The field of artificial intelligence is moving towards developing more sophisticated and safe systems. Researchers are exploring new ways to measure intelligence, with a focus on predictive intelligence and its potential to provide a universal measure of intelligence that can be applied to humans, animals, and AI systems. Another significant direction is the development of safety principles and benchmarks to ensure that AI systems adhere to predefined safety-critical principles, even when these conflict with operational goals.

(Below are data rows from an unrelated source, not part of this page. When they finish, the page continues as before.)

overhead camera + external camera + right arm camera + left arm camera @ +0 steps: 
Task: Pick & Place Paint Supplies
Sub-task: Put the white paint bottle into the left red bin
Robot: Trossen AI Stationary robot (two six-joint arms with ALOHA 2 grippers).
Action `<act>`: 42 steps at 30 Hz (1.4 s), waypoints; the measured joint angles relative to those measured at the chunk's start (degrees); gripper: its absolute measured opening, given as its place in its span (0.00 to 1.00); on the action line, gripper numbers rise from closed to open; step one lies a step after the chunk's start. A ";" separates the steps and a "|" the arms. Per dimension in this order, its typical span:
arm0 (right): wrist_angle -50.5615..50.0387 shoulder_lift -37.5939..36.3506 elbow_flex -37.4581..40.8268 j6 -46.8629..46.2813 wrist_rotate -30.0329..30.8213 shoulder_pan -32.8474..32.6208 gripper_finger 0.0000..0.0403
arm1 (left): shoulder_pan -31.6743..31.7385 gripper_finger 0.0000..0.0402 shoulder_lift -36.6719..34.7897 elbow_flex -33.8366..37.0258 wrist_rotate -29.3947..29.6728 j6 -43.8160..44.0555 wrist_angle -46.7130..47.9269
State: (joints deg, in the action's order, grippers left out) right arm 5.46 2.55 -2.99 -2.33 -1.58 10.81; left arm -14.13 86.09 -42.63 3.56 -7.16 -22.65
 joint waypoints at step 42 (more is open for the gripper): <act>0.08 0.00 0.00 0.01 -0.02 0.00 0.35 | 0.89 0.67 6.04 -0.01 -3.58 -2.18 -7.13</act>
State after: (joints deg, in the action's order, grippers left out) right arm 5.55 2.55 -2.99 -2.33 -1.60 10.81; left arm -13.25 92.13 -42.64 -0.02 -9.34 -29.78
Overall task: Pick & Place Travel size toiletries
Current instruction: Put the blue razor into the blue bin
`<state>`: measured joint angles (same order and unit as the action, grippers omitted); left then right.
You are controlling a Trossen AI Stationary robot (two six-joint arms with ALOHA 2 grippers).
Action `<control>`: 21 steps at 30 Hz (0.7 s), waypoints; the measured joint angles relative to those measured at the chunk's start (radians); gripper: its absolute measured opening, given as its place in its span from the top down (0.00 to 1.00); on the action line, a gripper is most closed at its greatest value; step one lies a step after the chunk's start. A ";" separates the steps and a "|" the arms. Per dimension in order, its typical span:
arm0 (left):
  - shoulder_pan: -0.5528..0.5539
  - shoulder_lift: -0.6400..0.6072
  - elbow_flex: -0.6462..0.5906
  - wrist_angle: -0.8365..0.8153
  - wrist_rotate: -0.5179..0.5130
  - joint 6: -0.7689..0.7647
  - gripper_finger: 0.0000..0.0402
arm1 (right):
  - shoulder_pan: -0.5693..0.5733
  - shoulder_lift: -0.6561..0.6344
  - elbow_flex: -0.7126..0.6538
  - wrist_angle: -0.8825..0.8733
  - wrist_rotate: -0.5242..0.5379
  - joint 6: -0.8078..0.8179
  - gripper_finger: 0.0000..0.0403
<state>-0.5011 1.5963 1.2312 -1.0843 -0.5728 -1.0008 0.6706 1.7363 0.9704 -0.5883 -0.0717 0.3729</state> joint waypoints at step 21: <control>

Theoretical limits of predicting agent behavior from their interactions with the environment are also being investigated, providing insights into the fundamental limits of predicting intentional agents from behavioral data alone. Furthermore, researchers are working on designing foundation models that prioritize human control and empowerment, preventing the default trajectory toward misaligned instrumental convergence. The development of algorithmic delegates that can efficiently work with humans is also an area of active research, with a focus on designing optimal delegates that can be used in a variety of decision-making tasks. Lastly, hybrid frameworks that integrate explainability, model checking, and risk-guided falsification are being proposed to ensure the safety of reinforcement learning policies in high-stakes environments. Noteworthy papers include:
- A Universal Measure of Predictive Intelligence, which proposes a new universal measure of intelligence based on predictive accuracy and complexity.
- Corrigibility as a Singular Target, which presents a comprehensive empirical research agenda for designing foundation models that prioritize human control and empowerment.